For those comfortable with the use of a password safe you can still go overboard on the mixing of characters and use as long as possibile a password as you can. (I still intend to)
The new reccomendations are improvements without any real drawbacks imo.. It helps those who just can't or won't use safes to come up with personalised and secure passwords a lot easier than the previous reccomendations did.
With all these changes happening I see one thing staying the same...
Passwords written on sticky notes, attached to the bottom of a keyboard.
Although the NIST is making recommendations concerning password complexity and negating password expiration (etc.), they will never be able to change the most influencial factor to password security; human behavior.
I.T. security always has been and always will be under threat, a threat that can only be mitigated never resolved by people in our profession. I look forward to the challenge.

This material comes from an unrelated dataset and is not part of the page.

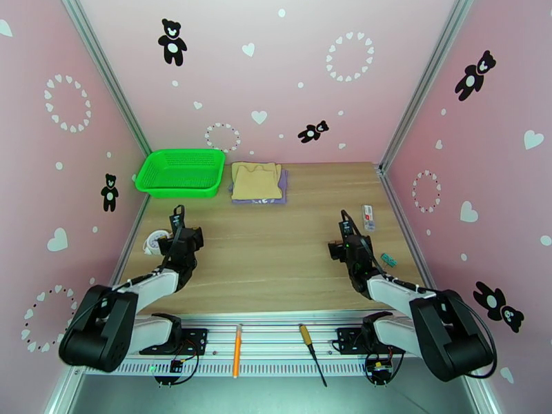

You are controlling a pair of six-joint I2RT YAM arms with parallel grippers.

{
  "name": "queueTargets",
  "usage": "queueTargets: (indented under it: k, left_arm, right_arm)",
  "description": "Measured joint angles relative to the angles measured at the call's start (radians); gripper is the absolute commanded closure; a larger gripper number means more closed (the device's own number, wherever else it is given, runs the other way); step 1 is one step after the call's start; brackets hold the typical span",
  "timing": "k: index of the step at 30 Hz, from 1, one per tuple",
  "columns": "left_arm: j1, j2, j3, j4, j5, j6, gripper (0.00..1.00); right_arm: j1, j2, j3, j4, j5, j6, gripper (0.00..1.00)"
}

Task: Fold and stack the mixed laundry pile

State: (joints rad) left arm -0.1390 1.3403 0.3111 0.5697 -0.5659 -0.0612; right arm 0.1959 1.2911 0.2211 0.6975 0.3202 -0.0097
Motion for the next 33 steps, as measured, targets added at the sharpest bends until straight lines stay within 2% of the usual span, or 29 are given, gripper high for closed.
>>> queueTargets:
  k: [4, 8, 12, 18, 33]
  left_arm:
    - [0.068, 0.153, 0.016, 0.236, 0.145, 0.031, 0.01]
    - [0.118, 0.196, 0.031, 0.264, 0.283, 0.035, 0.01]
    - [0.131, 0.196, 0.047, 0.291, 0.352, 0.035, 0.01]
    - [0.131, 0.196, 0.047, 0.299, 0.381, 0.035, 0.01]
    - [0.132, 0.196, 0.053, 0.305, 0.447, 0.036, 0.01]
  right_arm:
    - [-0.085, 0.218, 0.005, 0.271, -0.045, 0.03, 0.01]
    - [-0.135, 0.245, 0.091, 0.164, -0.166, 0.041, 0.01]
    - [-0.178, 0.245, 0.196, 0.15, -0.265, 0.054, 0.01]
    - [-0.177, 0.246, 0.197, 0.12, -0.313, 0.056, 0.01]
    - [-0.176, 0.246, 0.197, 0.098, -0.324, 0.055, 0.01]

No matter how much we talk about changing passwords, or min/max lengths, or using passphrases instead of passwords, etc., without enabling multifactor authentication, passwords will always be weak.

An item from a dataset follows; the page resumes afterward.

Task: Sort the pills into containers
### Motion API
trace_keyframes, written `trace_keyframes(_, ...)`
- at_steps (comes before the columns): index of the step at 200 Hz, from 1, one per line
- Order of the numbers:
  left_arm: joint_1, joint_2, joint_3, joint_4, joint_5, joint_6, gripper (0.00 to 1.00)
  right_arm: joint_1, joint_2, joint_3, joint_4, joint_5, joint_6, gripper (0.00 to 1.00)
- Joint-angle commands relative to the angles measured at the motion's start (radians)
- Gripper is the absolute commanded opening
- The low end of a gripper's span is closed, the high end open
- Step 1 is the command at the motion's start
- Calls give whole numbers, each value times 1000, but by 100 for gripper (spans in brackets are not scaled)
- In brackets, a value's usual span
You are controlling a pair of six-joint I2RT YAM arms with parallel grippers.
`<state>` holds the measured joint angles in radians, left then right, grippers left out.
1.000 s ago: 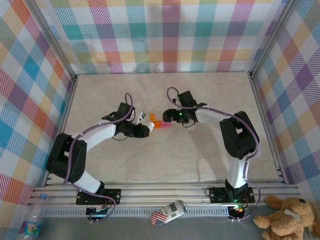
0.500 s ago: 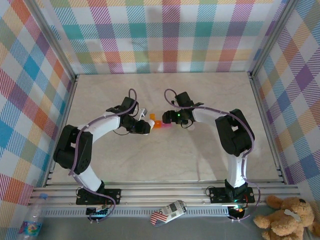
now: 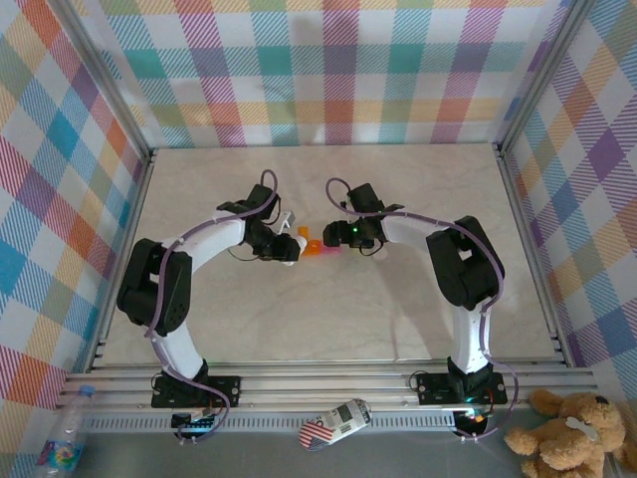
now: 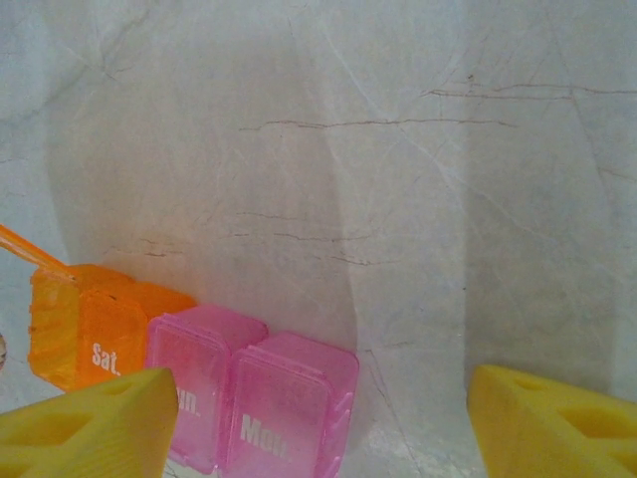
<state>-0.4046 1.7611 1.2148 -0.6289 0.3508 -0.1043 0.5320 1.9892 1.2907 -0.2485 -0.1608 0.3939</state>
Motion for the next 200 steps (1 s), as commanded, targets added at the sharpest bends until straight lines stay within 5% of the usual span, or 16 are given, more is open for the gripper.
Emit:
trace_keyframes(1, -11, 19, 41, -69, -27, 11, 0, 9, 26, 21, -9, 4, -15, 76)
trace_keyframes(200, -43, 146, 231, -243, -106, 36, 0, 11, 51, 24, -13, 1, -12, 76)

We need to enforce MFA more than password security in my opinion...
I am actually in favor of password (or passphrase) expiring. We have seen tons of breaches over the years and I do not think that would change in a near future. There are really bunch of teenagers who tries these leaked passwords. Many of them have the motive to decrypt or guess it from the password hint questions. If you do not change your password periodically, your leaked password in a 2013 breach can possibly still usable. Password expiry is something that is helpful for system admins to force users to have a better security awareness (not security, but awareness). If users feel that they are part of your security framework, it would be very beneficiary for both ends (as long as you are not storing confidential data unencrypted.)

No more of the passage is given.